Exercise description:
From the records below, return every line containing the word "finger".

Data for the task:

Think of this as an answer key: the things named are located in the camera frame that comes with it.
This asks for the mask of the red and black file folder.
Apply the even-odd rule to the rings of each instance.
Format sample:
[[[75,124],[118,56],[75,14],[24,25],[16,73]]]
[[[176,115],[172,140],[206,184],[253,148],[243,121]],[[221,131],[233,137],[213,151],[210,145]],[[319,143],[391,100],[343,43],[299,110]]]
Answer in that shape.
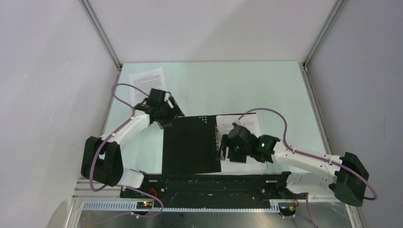
[[[163,131],[163,175],[206,173],[260,173],[266,163],[247,157],[245,163],[219,159],[221,137],[233,128],[233,122],[260,136],[256,113],[179,117]]]

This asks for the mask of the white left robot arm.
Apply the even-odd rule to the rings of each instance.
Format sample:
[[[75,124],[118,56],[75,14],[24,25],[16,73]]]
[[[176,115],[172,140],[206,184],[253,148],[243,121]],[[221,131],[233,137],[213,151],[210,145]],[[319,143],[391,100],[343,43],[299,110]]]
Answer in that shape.
[[[144,198],[150,192],[150,184],[144,181],[142,172],[124,167],[122,150],[152,123],[157,123],[162,129],[171,127],[173,120],[184,113],[171,93],[155,88],[131,109],[131,116],[110,134],[87,138],[81,175],[110,187],[132,187],[137,197]]]

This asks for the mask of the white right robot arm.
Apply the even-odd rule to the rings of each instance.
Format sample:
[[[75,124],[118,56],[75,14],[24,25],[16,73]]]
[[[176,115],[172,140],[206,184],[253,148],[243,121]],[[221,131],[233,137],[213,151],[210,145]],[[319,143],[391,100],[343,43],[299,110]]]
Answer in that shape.
[[[311,193],[328,195],[344,204],[363,205],[368,188],[369,173],[353,153],[343,156],[319,155],[314,152],[287,146],[274,136],[256,136],[246,127],[233,124],[228,134],[219,137],[217,158],[222,161],[246,163],[251,157],[261,163],[276,163],[293,166],[306,171],[305,175],[283,172],[276,191],[284,199],[293,194]]]

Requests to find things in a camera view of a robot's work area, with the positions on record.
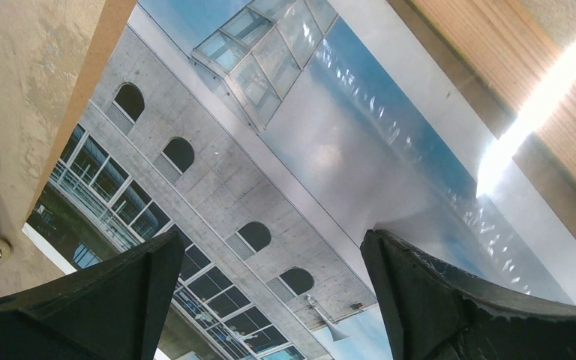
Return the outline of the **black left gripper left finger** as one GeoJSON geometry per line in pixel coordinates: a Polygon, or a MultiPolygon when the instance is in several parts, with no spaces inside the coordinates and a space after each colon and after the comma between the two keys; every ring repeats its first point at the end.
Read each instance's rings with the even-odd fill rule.
{"type": "Polygon", "coordinates": [[[0,298],[0,359],[153,359],[182,267],[178,234],[0,298]]]}

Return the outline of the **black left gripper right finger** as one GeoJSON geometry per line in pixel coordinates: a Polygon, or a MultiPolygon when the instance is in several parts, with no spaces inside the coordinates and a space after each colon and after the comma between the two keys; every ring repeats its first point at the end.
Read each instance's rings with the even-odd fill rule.
{"type": "Polygon", "coordinates": [[[576,306],[516,292],[385,230],[360,247],[395,359],[576,359],[576,306]]]}

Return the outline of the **building and sky photo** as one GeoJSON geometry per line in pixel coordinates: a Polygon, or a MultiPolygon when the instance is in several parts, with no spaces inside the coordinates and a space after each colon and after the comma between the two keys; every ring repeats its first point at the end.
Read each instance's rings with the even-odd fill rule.
{"type": "Polygon", "coordinates": [[[178,234],[157,359],[395,359],[368,230],[576,306],[514,160],[576,42],[494,136],[391,2],[138,1],[23,233],[66,274],[178,234]]]}

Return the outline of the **yellow wooden picture frame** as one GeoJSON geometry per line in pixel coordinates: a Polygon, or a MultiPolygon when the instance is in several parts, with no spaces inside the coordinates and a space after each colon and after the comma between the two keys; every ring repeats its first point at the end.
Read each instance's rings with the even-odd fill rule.
{"type": "MultiPolygon", "coordinates": [[[[576,1],[392,1],[494,136],[576,42],[576,1]]],[[[514,162],[576,239],[576,80],[514,162]]]]}

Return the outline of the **brown frame backing board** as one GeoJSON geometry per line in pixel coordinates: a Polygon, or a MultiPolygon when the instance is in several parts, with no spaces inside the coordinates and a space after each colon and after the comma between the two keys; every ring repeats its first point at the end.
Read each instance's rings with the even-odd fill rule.
{"type": "Polygon", "coordinates": [[[68,102],[60,112],[60,122],[53,127],[51,146],[40,174],[38,185],[31,198],[27,213],[41,195],[44,185],[50,179],[53,166],[66,145],[71,131],[75,128],[80,116],[84,113],[87,101],[93,95],[109,60],[112,51],[119,41],[120,35],[131,15],[135,1],[103,1],[100,14],[96,18],[94,31],[85,39],[82,61],[79,63],[76,79],[69,91],[68,102]]]}

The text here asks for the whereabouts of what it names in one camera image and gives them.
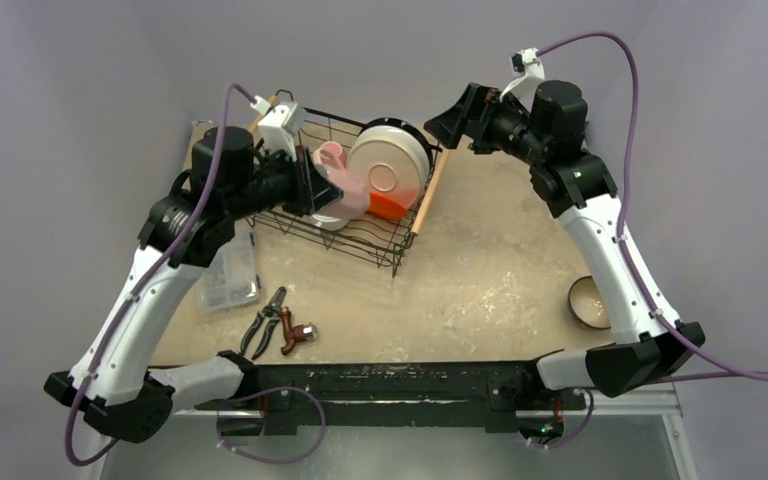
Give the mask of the light pink mug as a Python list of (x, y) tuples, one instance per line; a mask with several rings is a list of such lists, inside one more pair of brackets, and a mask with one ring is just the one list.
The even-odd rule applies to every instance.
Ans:
[(318, 215), (341, 221), (351, 221), (367, 212), (370, 192), (367, 184), (344, 169), (325, 165), (327, 179), (342, 191), (342, 198), (329, 204)]

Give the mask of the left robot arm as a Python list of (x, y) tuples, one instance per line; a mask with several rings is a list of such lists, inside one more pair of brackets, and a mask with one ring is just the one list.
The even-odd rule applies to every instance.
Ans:
[(101, 331), (44, 390), (113, 441), (141, 443), (167, 419), (211, 401), (244, 409), (257, 399), (255, 368), (222, 351), (196, 364), (154, 369), (150, 360), (179, 304), (236, 234), (239, 220), (282, 208), (304, 216), (343, 197), (292, 135), (269, 146), (240, 127), (216, 126), (191, 147), (190, 165), (155, 203), (138, 235), (128, 277)]

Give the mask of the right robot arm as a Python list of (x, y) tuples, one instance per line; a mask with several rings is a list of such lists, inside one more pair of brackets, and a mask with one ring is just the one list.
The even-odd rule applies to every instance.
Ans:
[(494, 87), (469, 84), (455, 104), (423, 127), (447, 149), (463, 137), (477, 155), (502, 151), (529, 167), (531, 184), (574, 241), (602, 296), (613, 340), (588, 350), (558, 351), (536, 360), (521, 392), (536, 407), (562, 389), (590, 387), (617, 397), (675, 374), (705, 342), (702, 327), (685, 323), (662, 300), (639, 251), (620, 220), (622, 201), (603, 160), (583, 145), (588, 105), (574, 84), (550, 80), (536, 90), (532, 106)]

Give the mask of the white enamel mug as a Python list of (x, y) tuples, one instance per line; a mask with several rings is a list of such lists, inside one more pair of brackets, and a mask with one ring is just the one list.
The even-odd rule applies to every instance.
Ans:
[(350, 220), (341, 217), (314, 214), (311, 216), (311, 222), (315, 227), (325, 231), (338, 231), (344, 228), (350, 222)]

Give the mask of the orange plate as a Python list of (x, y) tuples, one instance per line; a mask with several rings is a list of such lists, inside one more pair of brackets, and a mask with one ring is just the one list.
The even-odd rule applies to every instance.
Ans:
[(400, 220), (408, 214), (408, 209), (386, 195), (371, 191), (367, 212), (385, 220)]

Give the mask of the red rimmed plate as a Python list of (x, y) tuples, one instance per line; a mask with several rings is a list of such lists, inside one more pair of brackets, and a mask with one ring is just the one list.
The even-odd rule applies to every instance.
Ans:
[(372, 129), (375, 129), (375, 128), (380, 129), (382, 127), (394, 127), (412, 136), (422, 146), (425, 156), (427, 157), (426, 163), (428, 164), (428, 170), (429, 171), (433, 170), (433, 167), (435, 165), (434, 152), (438, 150), (438, 147), (432, 145), (431, 142), (428, 140), (427, 135), (418, 127), (416, 127), (413, 123), (410, 123), (406, 120), (398, 119), (395, 117), (376, 118), (367, 122), (362, 127), (362, 129), (360, 130), (360, 133), (358, 134), (358, 137), (361, 137), (363, 134), (367, 133)]

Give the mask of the pink rimmed large plate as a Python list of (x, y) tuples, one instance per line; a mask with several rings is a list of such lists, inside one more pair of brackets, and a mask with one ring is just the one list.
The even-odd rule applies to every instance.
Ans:
[(407, 131), (375, 126), (362, 132), (350, 148), (347, 171), (406, 209), (425, 193), (430, 160), (423, 145)]

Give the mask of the black wire dish rack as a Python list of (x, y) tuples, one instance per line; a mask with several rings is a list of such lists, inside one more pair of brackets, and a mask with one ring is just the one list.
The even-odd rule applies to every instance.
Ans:
[[(309, 107), (305, 123), (296, 135), (296, 143), (314, 149), (327, 141), (335, 141), (349, 149), (367, 126), (366, 122)], [(290, 215), (281, 209), (258, 213), (246, 222), (250, 227), (263, 225), (284, 235), (296, 236), (327, 250), (369, 262), (378, 268), (387, 268), (395, 276), (418, 236), (419, 229), (415, 224), (424, 208), (426, 196), (422, 193), (406, 215), (399, 219), (385, 219), (366, 213), (337, 230), (328, 230), (318, 220)]]

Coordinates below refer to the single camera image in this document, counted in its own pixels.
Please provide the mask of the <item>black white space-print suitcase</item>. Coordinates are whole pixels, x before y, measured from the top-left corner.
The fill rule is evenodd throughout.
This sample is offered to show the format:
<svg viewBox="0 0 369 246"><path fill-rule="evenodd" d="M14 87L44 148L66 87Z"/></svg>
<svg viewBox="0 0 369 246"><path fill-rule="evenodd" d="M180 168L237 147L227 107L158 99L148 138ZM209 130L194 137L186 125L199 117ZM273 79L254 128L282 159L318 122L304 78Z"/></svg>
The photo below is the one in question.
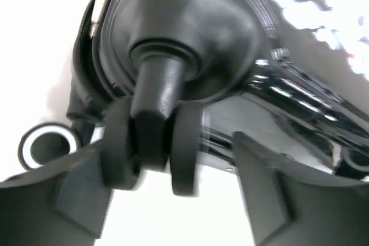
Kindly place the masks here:
<svg viewBox="0 0 369 246"><path fill-rule="evenodd" d="M368 0L91 0L73 54L63 136L71 152L105 127L107 186L171 169L174 194L196 190L198 152L235 142L204 125L205 106L239 94L268 111L332 174L269 157L310 186L368 195Z"/></svg>

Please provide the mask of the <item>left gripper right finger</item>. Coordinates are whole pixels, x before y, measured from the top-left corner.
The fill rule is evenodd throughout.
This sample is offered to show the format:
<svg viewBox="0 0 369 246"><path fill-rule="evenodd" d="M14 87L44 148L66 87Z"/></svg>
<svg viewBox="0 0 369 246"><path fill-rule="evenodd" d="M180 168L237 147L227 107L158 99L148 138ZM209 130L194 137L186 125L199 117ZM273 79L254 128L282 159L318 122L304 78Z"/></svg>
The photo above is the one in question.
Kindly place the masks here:
<svg viewBox="0 0 369 246"><path fill-rule="evenodd" d="M244 133L232 151L256 245L367 245L368 184L275 153Z"/></svg>

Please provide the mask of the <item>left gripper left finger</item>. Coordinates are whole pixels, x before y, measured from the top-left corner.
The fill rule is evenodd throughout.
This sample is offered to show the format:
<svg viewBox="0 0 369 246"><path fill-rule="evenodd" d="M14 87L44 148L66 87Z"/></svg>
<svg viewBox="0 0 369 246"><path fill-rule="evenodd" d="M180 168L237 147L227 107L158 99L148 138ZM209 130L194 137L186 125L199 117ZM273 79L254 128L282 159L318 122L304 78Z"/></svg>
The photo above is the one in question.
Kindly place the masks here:
<svg viewBox="0 0 369 246"><path fill-rule="evenodd" d="M111 189L103 182L100 142L1 183L1 245L93 245Z"/></svg>

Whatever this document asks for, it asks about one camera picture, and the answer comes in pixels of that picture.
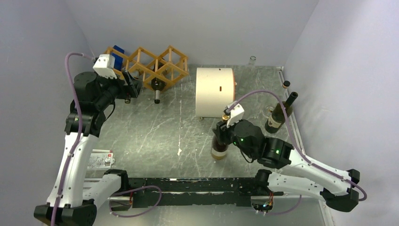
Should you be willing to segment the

Result of the task:
Return the outline of the **black left gripper left finger** as one GeoJSON geometry per line in pixel coordinates: a Polygon, or a MultiPolygon when the instance is in several parts, with no spaces inside the coordinates and a space after each colon and after the comma between the two keys; every ring repeats its first point at the end.
Return the outline of the **black left gripper right finger** as one GeoJSON geometry per line in pixel coordinates: a Polygon, or a MultiPolygon when the instance is in several parts, with no spaces inside the coordinates and a space after each colon and after the comma between the two keys; every ring repeats its first point at the end.
Please provide the mask of the <item>left gripper right finger</item>. Coordinates are whole pixels, x before y, measured from the top-left corner.
Please provide the mask of the <item>left gripper left finger</item>. Coordinates are whole pixels, x before y, measured from the top-left corner.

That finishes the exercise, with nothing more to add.